Here are my morning’s Inbox news, newsletter and magazine headlines:
“Trump sabotages the Mideast Peace Process”
“Palestinians call for Days of Rage over Trump’s Jerusalem move”
“Palestinians cancel Capitol Hill Christmas over Trump”
“Trump’s Jerusalem move”
The last headline intrigued me, and when I looked further, the article from Brookings talked about Trump ‘pleasing supporters’ at a “very high cost in the region.” Same same.
If we put aside the media/United Nations groupthink attitude about Trump’s recognition of Jerusalem as Israel’s capital city, what is the reality of the situation and what role could this recognition play in the quest for peace?
The answer to these questions depends on which lens we use to view the move.
Starting with the heart, from a Jewish perspective, the statement is a deeply satisfying acknowledgement of a 3000 year old fact of history. The capital of the nation of Israel’s First Commonwealth is now recognised by the most powerful nation in the contemporary world as capital of Israel’s Third Commonwealth. From David’s triumph to Donald’s declaration, Jerusalem is quintessentially the centre of Jewish history and life.
Rabbi Sacks said it beautifully today: the words carved out the front of the United Nations building in New York quote Isaiah’s prophecy of ‘turning swords into plowshares’. But the sentence immediately before this is “For out of Zion shall go forth the Law, and the word of the Lord from Jerusalem.”
But from an Arab perspective, where the heart in their Honor-based Society plays a much larger role in determining policy and action, Trump’s decision yet again plays the tune of Arab powerlessness and victimisation. Jerusalem is an Arab city as much as, if not more than a Jewish city, conquered only 50 years ago. When you are a victim in such societies, to regain honor you must resist and strike back.
With Israel not present in Gaza or South Lebanon, this is why Hamas and Hezbullah use the rallying cry of Resistance to Israel and America.
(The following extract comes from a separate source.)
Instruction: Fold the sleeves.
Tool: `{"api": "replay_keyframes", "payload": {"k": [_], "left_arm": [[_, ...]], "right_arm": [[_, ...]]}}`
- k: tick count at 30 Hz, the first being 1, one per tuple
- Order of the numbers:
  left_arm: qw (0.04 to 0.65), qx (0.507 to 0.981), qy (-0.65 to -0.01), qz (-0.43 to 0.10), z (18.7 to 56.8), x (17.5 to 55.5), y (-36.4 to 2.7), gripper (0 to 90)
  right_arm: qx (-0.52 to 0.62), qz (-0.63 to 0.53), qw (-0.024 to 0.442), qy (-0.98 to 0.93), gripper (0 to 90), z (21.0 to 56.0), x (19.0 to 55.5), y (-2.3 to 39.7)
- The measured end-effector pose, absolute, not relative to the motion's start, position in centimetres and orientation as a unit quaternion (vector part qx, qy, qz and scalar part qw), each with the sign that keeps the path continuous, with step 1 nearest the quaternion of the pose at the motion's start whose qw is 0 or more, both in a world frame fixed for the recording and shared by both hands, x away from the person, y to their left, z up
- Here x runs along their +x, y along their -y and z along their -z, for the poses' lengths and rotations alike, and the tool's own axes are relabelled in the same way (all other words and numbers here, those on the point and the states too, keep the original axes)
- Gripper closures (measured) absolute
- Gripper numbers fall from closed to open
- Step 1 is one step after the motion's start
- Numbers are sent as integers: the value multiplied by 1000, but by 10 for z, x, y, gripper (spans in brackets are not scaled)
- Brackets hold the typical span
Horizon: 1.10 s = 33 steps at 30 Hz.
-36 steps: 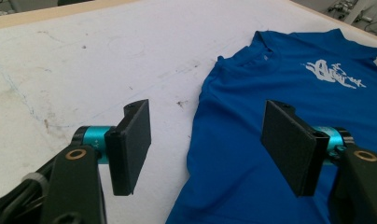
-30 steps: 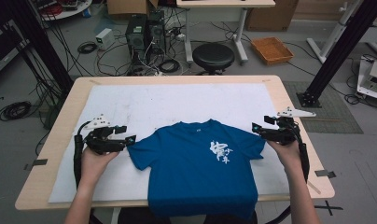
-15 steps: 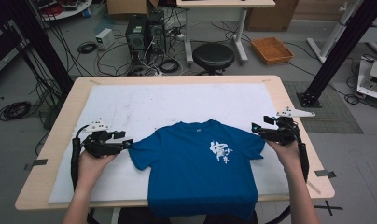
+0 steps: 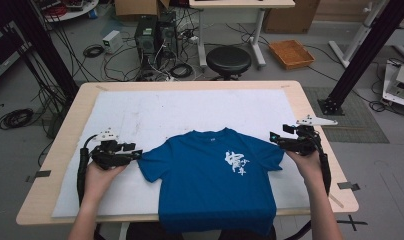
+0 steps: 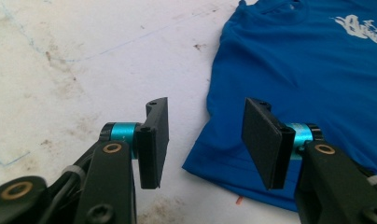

It isn’t about fact – it’s all about face.
The brain says why disturb the status quo? Why give cause to unleashing emotion that so easily becomes violence in this crazy part of the world?
Jerusalem is, in reality, 2 cities. Whether people like it or not, that is the fact. I learnt this for myself 3 years ago.
It was November 2014 and I had just led a Labor Party Mission to Israel when the first random stabbing attacks occurred in Jerusalem. It was scary walking around and at the time I posted a photo on FB of soldiers on street corners with food parcels donated by residents, and notes of thanks and praise attached.
Very quickly barricades went up in Jerusalem that demarcated an effective division of the city between Israeli West and Arab East. Within 48 hours those barriers were taken away as the Government understood what those barriers meant. It divided the city and could easily have become a permanent fixture of the real situation on the ground.
Those 48 hours were a turning point for people like me who emotively felt and believed one thing about Jerusalem but were confronted with a reality that we did not, chose not, to understand and accept.
The brain also says not to get too fussed over the hysterical Arab reaction. I follow the Dennis Ross line that over the course of serving 4 US Presidents as Mideast Advisor, he observed that when policy favoured Israel, the threats made by Arab nations almost never materialised. It was all bluster. Yet the effect of the bluster, in some situations, stayed the US hand.
What is more vital is one central question: Trump is a businessman who lives in a transactional universe, so what did Bibi promise, or what is he expected to deliver to Trump, in payment for US recognition of Jerusalem as capital of modern Israel?
Beyond the bluster and hype, this is the main game at play now. And Bibi will not be able to wiggle his way out of paying the debt to Trump for the delivery on the promise of Jerusalem. We can only hope the price is right, that Bibi is up to the task, and peace becomes more attainable and not distant.